The Hare's Foot fern he bought shortly before he died now lives on our patio. There are many things that belonged to him that have found a place here in the garden. The table he made in the sixth grade is the one that holds my garden tools. I treasure the things he made, things he used. They hold a bit of him still, and so, then, do I. Which is undoubtedly why I sort through our past when I am out there with those reminders.
He left me when I was two to enlist in the Navy during WWII, and then again when he married, six months to the day, after my mother died. He came back when I was three, so that first leaving doesn't really count. Except for a child of two, a year can be forever. That second leaving, 40 years later, lasted almost 25 years. I was, of course, an adult with a husband and kids of my own, but still I missed him greatly. His new wife was threatened by old relationships (she had stopped speaking to her own daughter years before) and so he chose the new wife, and off they went to see the world together. The occasional phone call and Christmas card was all we had left. No postcards from foreign ports, no trinkets from Spain or Scandinavia or Puerto Rico, and no conversations. No birthday cards for the grandkids. And up until that marriage my dad and I had talked almost every day. Not the kind of conversation which had room for speaking my heart, but we connected. I counted on that. So the leaving this time left a vacancy, a tear in the fabric of my day. On the rare occasion when I did try to talk about the distance between us, he went silent. He told me once that he "couldn't work out the pragmatics of visiting, it was too complicated." What he meant, I believe, was "too painful." I wish he had been able to say it. That conversation would have to wait until after his wife was in an assisted living home with Alzheimer's, and twenty years had passed.

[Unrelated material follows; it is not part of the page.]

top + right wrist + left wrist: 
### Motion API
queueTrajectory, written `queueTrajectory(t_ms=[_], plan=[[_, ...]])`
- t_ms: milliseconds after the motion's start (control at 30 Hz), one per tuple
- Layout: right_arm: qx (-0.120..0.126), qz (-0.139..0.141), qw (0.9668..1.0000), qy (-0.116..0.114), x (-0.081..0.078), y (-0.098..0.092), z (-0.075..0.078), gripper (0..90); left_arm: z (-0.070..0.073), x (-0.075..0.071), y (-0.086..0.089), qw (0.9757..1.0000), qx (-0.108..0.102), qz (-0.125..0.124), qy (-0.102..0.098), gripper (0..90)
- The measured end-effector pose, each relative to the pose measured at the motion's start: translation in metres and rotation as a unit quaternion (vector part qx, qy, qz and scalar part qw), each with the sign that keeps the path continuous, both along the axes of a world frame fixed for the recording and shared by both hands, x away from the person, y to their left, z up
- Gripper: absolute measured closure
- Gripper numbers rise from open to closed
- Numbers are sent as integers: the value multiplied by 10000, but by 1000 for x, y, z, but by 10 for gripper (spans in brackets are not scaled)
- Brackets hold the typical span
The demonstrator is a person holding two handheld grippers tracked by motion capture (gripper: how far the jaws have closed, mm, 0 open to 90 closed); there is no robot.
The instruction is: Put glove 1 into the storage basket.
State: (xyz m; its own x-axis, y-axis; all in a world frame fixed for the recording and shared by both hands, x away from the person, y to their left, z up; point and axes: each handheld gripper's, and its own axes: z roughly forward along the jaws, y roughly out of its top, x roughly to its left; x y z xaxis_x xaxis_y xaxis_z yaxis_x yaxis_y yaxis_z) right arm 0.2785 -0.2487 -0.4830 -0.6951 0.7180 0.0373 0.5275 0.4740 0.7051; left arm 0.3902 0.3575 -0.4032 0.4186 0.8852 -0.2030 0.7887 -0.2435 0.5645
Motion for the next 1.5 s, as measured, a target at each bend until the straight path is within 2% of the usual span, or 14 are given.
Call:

Then he came back. Phone calls began, visits were made, and the tear in the fabric of my days began to mend. We talked almost every day. And we had some, not all, of those conversations as gently as we could manage. He was now in his 89th year. We picked our way carefully through a lot of painful ground. My mother had been diagnosed with bipolar disease when I was in my teens. Life before the diagnosis had never been easy, or comfortable for any of us. As the oldest I was often in charge of my two younger brothers when my mother was unable to care even for herself. There was a lot of excavating through the shards of our shared past. We talked, we had some of the conversations. But there were still places I was afraid to go, and places he would not go, in sorting out our past.
He died just before his 91st birthday, and I miss him every day. The conversations we never had now go on only in my own mind, of course. I can create the answers to my questions by putting together some of those broken pieces we tried to sort through while he was still here. And so I care for the Hare's Foot Fern he was so excited to find shortly before he died. It retains, for me, something of his life. his spirit. I have moments of regret about missing the opportunity to really ask the hard questions, and bear the hard answers that might have come. But I have comfort too in the conversations we did have, and the ones I still create, just in my own mind.
The Hare's Foot fern needs to be tended carefully.
It will not take too much heat or cold, too much water can kill it. The furry brown rhizomes that hang outside the pot, though they look dead, are full of life. New ferns will sprout if these rhizomes are misted gently with water. Preferably every day. You have to pay attention.